§ **Provided material**:

* * * * *

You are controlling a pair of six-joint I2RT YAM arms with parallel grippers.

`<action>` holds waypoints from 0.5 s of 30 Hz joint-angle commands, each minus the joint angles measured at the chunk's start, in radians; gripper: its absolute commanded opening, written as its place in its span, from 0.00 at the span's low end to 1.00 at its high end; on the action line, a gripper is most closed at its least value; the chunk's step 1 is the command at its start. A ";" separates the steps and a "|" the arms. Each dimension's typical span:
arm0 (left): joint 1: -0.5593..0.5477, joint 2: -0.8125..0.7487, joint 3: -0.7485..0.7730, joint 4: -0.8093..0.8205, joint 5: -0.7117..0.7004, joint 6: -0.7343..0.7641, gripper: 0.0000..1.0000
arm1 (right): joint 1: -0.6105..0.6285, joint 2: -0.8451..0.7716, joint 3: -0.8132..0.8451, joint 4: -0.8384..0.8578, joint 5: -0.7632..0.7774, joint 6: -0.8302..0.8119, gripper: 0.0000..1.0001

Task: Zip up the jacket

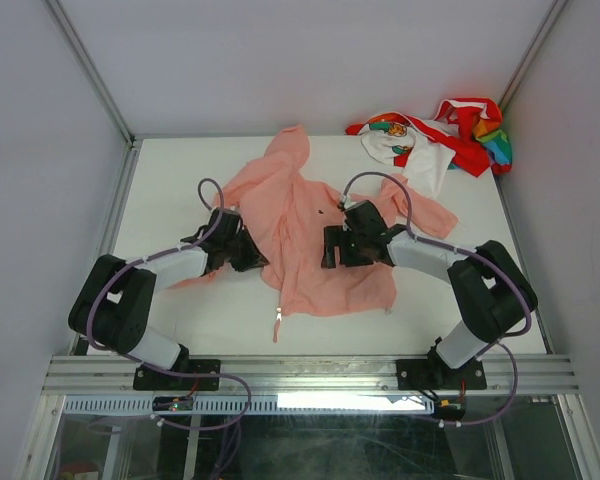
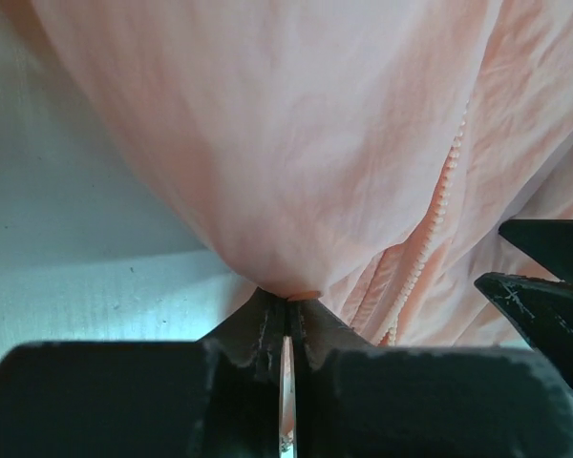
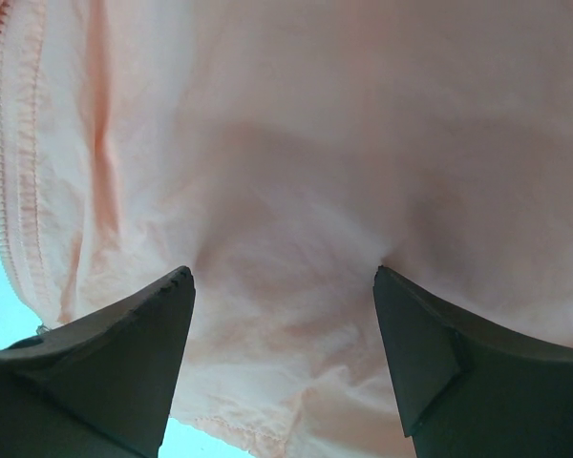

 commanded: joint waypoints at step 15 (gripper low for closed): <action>-0.004 -0.276 0.439 -0.781 -0.083 0.232 0.03 | -0.105 -0.022 0.008 -0.062 0.150 -0.033 0.79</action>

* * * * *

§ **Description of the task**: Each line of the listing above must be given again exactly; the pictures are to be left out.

§ **Solution for this problem**:
You are controlling a pair of six-joint I2RT YAM arms with parallel grippers.

`<action>` holds waypoints from 0.5 s of 30 Hz joint-angle commands, each minus the joint angles measured at the chunk's start, in radians; gripper: its absolute commanded opening, written as its place in its span, from 0.00 at the span's low end to 1.00 at its high end; on the action line, a gripper is most closed at its least value; the chunk's step 1 is the command at its start. A ";" separates the steps and a "|" the arms. Each dimension's typical span:
arm0 (left): joint 1: -0.5593..0.5477, joint 2: -0.8125..0.7487, joint 3: -0.7485..0.7730, joint 4: -0.8093..0.8205, joint 5: -0.7117..0.7004, joint 6: -0.7343..0.7641, gripper: 0.0000..1.0000
arm1 (right): joint 1: -0.6105..0.6285, joint 2: -0.8451..0.7716, joint 3: -0.8132..0.8451, joint 4: -0.8384..0.8578, joint 5: -0.7632..0.7774, joint 6: -0.8302..0.8119, gripper: 0.0000..1.0001

Task: Zip up the jacket


 commanded: joint waypoints at step 15 (gripper low for closed): <action>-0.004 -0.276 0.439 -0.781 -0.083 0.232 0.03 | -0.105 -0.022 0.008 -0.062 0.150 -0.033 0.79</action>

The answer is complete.